# Marble threshold question



## Just Bill (Dec 21, 2008)

They typically are the width of the wall, usually 4".


----------



## J187 (May 19, 2006)

Thanks.. I guess I mean length. What I am asking is do I run the marble before the door goes in, to the edges of both rough studs...in other words, does it span the whole width of the rough opening?


----------



## JazMan (Feb 17, 2007)

Actually modern walls are 4.5" thick, have been since the '60's. Those that sell "real" marble threshold have them made 4.5" wide. For some unknown reason to me, the big box stores have them made 4" wide, I shake my head when I see them. :no:

J,
I guess the jambs are not installed yet. Normally the threshold goes jamb-to-jamb. You can install the tile and threshold now, but you need to calculate how that changes the height and if the door will fit properly. You may end up with too much space under the door, all depends on tile installation method. On the other hand it may be better if you hold the jamb high. Be careful, doing so will make this door higher and will not look right with other nearby doors.....higher at the top I mean.

Jaz


----------



## buletbob (May 9, 2008)

Yes the Jazz-Man Is correct. I would install all my doors the same height this way all the trim heights are the same as viewing the tops.

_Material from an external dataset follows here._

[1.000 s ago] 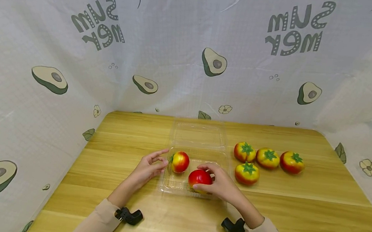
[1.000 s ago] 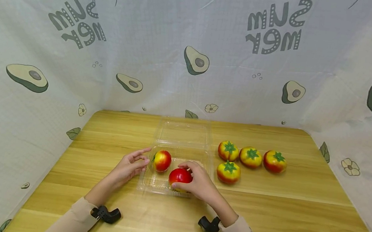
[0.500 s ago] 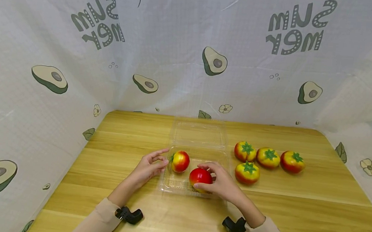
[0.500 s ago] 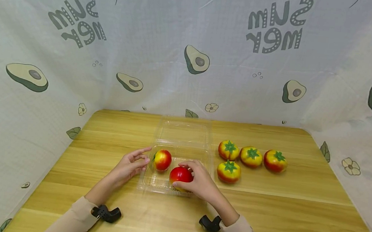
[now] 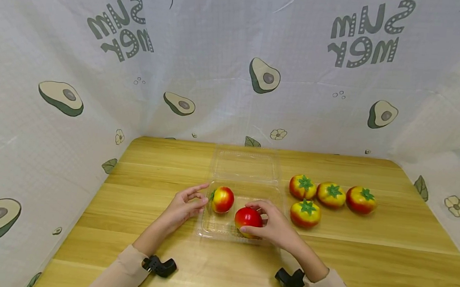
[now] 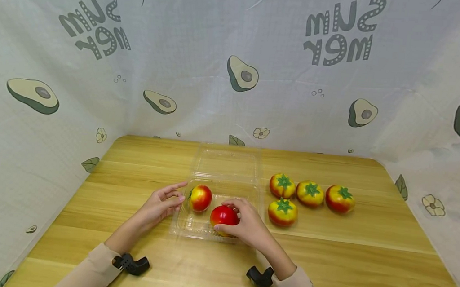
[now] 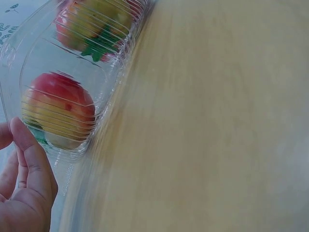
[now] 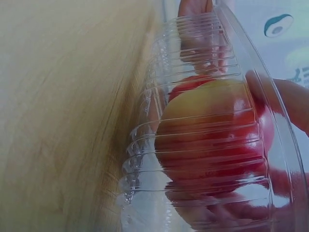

Remove the door stops on both sides and then install your door saddle, measure and cut your stops and install. then measure down from your door hinge to the saddle and subtract 1/4" and this is what you would cut down your door to. ( more if you are going to have a small rug by the door. also be prepared to plug the bottom of the door after you cut it down. Good luck BOB


----------



## J187 (May 19, 2006)

Thanks guys, the saddle I bought is 4.5" from a tile store. The door is not installed yet, I was thinking that would be one of the last things I do. I have a prehung unti waiting in the garage. Sounds like I will use the saddle temporarily in place to run my CBU and then tile, take the saddle out and put the door in. Take off the stoppers, put the saddle in and put back the stoppers


----------



## JazMan (Feb 17, 2007)

The CBU goes under the threshold too you know?

Jaz


----------